A person may complain of a “stinging” sensation or cheeks becoming “very hot “. They may get spots small pimples with this condition. Rosacea skin can be very dry and feel tight and sensitive.
People with Rosacea may notice that there are certain triggers; for example spicy foods, extreme temperatures, alcohol especially red wine and cheese.
Home care creams play a very important role in hydrating the skin (vitamin c). The correct cleanser, a high SPF factor to protect the skin, a hydrating mask, and Hyaluronic acid are all good for hydrating the skin. The incorrect products can make the condition worse.
IPL or laser will help make the red veins disappear. This can start with 3 – 4 session together and then maintenance treatment throughout the persons life.

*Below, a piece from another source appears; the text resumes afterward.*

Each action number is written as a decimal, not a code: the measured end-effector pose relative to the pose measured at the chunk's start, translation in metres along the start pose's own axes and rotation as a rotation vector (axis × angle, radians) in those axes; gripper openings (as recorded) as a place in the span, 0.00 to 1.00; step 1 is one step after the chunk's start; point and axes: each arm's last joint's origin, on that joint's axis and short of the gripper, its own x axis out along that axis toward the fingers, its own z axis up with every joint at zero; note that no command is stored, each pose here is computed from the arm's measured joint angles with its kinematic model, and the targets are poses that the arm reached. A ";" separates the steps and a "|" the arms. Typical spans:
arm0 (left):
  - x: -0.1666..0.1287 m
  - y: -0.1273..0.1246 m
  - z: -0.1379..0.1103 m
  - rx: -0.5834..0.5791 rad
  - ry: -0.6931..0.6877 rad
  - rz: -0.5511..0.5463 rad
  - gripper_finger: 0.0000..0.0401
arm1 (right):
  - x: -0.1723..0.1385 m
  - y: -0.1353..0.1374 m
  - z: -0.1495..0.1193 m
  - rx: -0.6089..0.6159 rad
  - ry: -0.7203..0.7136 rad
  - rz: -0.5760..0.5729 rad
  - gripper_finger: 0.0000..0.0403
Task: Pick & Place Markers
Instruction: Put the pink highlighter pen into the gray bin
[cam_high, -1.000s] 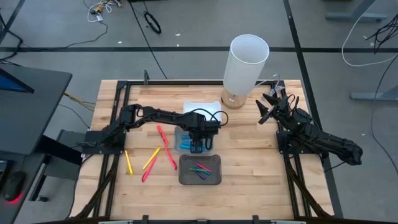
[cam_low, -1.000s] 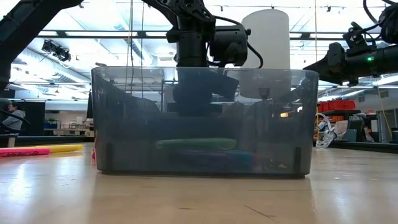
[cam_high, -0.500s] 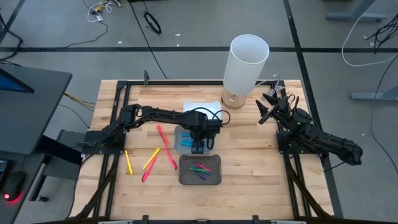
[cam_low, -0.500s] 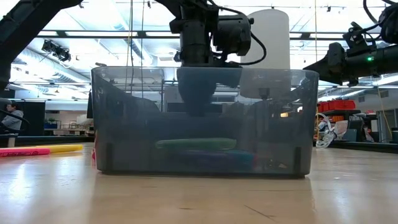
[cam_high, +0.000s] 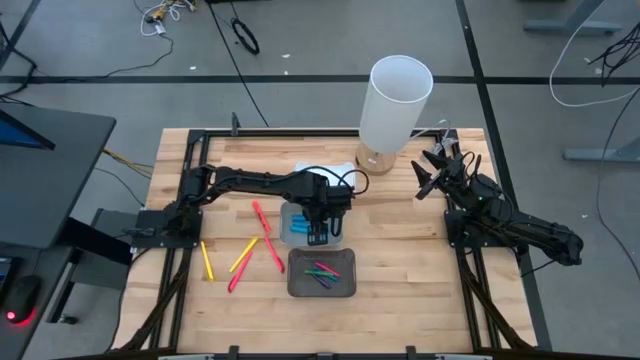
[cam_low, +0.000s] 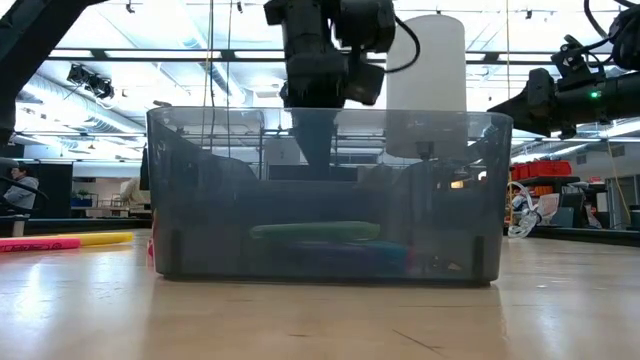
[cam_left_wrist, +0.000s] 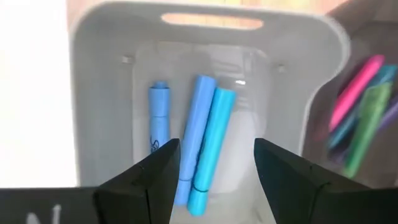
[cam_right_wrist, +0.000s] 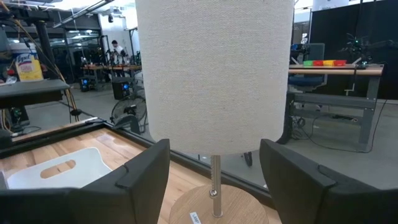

Topical creams can be given for spots, and the person may be required to take some antibiotics orally which will require a visit to a GP or dermatologist.
Hydrating peels with retinol ( vitamin a ) and lactic acid, can also improve the over all texture of the skin. Dead skin on the face can be removed gently with the correct type of peel in order for the home care products to soak into the dermis.
The skin acts as a barrier to keep things out; creams cannot be absorbed through the skin if they are the wrong type of creams, especially if there is a layer if dead skin cells sitting on top of the skin. A peel will take off the dead cells and you need to learn what creams work for you.
What is Rosacea?
Rosacea is a cutaneous vascular skin disorder characterized by papules and pustules which occurs on the face and is often associated with facial redness and flushing. There may also be uncomfortable inflammation of the eyes and eyelids. It affects both sexes equally usually from the 4th decade onwards. Rosacea is more common in fair-skinned individuals. It is a chronic condition, for which there is no cure, but it can be managed very effectively with appropriate treatment.
What causes Rosacea?
This is not fully understood. There are however a variety of trigger factors that make Rosacea worse but may not trigger it in the first place; these include diet, for example, hot spicy foods, hot drinks and alcohol. Fluctuations in temperature aggravate the disorder, so a climate where there are extremes of hot or cold makes condition worse. Topical steroids used on the face will aggravate Rosacea, as will sunlight.
How will Rosacea be diagnosed?
The rash of Rosacea has a typical appearance and can be easily diagnosed by a suitable health care professional with experience in treating Rosacea; there are no diagnostic laboratory tests. It usually starts with a tendency to flush or blush easily. After a while the central areas of the face become a permanent deeper shade of red, with some dilated blood vessels studded with small red bumps and pus filled spots which come and go in crops. The affected skin of the face is usually very sensitive, and the affected areas may feel hot or sting.
Some patients with Rosacea have eye symptoms (which includes red, itchy, sore eyes and eyelids, a gritty feeling and sensitivity to light). Be sure to consult your doctor if you have problems with your eyes.
How can Rosacea be treated?
Skin care: Daily factor 50 sunscreen and topical vitamin C serum 15-20% should be used daily on the face in patients with rosacea. Also a very gentle daily facial cleanser and moisturiser are recommended. Avoid facial scrubs or home exfoliation as these will aggravate the skin.
IPL laser: This is very useful to reduce the appearance of redness. There is a 20-30% improvement with each treatment session. Usually 6 treatment sessions are recommended and a maintenance session once or twice yearly after that. It is important to follow a good skin care regime to maintain results.
Antibiotics: After a diagnosis of Rosacea has been made a course of oral and/or topical antibiotics may be prescribed. Usually the course is for
3 to 6 months but sometimes a patient may require longer term antibiotics.